The GOP is not trying to rescue what we quaintly refer to as the real economy so much as it is desperately working to preserve an economic hierarchy. Conservatives want to ensure that no one important has to take a haircut. An airline “needs” to be rescued not to make sure that all the people who work for it still get their paychecks, but to prevent the largest shareholders from bearing the brunt of the failure and to keep its current executives and directors in charge when the smoke clears.

American leaders now barely seem to understand the concept of a “real economy.” The American economy does not need to be rescued, as in the financial crisis, so much as it needs to be paused—with the government providing a backstop, supporting states and municipalities, workers and businesses, and only allowing the economy to resume, as undamaged as possible, when it is safe to do so. Almost nothing in McConnell’s bill suggested any understanding of what needs to be done. It was solely about goosing the markets and getting the numbers back up. No one remembers that those numbers were supposed to stand in for real things.
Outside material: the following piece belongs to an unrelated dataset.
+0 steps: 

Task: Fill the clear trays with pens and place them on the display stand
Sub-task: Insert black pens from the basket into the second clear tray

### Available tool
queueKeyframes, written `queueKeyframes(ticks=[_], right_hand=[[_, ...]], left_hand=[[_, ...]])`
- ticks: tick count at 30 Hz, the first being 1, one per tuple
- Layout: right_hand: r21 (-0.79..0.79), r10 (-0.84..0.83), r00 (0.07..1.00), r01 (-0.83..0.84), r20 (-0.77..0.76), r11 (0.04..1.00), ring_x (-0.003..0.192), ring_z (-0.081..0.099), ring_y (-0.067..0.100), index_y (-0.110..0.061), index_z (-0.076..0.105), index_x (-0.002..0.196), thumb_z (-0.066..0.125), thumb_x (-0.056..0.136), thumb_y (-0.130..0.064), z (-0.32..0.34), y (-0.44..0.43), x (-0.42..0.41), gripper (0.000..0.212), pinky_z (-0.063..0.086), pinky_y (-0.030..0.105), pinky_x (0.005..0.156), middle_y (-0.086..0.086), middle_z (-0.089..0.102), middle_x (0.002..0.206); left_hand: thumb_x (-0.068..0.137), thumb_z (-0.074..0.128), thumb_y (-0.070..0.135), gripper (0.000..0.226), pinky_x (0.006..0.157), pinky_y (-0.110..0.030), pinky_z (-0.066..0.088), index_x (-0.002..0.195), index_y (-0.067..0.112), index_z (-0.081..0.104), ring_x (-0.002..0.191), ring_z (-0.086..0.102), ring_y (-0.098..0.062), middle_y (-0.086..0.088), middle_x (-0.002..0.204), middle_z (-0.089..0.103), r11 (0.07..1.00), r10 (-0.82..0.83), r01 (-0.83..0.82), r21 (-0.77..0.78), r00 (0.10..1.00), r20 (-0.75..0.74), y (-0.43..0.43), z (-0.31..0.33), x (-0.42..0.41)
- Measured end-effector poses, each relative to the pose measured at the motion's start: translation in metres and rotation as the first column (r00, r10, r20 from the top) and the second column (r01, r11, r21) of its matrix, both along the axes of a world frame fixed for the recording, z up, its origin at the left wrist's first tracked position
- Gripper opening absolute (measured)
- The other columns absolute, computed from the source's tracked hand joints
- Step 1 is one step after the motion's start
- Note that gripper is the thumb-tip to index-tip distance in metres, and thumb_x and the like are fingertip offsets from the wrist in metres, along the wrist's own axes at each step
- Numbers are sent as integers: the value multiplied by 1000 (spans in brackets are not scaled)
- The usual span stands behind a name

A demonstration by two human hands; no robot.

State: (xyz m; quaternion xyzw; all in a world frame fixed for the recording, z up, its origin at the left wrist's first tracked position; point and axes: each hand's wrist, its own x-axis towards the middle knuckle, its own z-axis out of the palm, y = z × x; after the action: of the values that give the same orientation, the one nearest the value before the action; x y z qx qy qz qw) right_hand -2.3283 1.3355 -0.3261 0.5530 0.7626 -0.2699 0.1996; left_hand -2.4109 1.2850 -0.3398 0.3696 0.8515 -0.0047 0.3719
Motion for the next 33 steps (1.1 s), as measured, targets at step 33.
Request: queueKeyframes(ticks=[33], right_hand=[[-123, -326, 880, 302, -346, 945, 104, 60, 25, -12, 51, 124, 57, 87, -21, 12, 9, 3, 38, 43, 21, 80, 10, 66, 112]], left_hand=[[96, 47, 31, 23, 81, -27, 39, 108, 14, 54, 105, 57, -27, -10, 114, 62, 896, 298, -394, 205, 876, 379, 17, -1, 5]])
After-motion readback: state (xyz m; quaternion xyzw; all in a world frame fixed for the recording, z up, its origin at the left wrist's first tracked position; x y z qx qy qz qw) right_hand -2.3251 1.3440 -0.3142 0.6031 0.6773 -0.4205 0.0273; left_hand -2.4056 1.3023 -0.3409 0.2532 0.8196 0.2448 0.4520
There’s more at work here than pure ideology. In a sense, the Republican response to the crisis is a cogent form of disaster response, just as the actions of Senators Loeffler and Burr were a form of disaster preparedness. Not even someone as limited in compassion and imagination as Mitch McConnell can really believe that shoring up the markets and injecting cash into large corporations will be enough to rescue the economy, if we begin to see mass unemployment and even mass death. But if they can stabilize the markets for a little while—if they can get those numbers back up temporarily—everyone who missed their chance to sell high will get another shot. Then the vultures can start picking through the wreckage.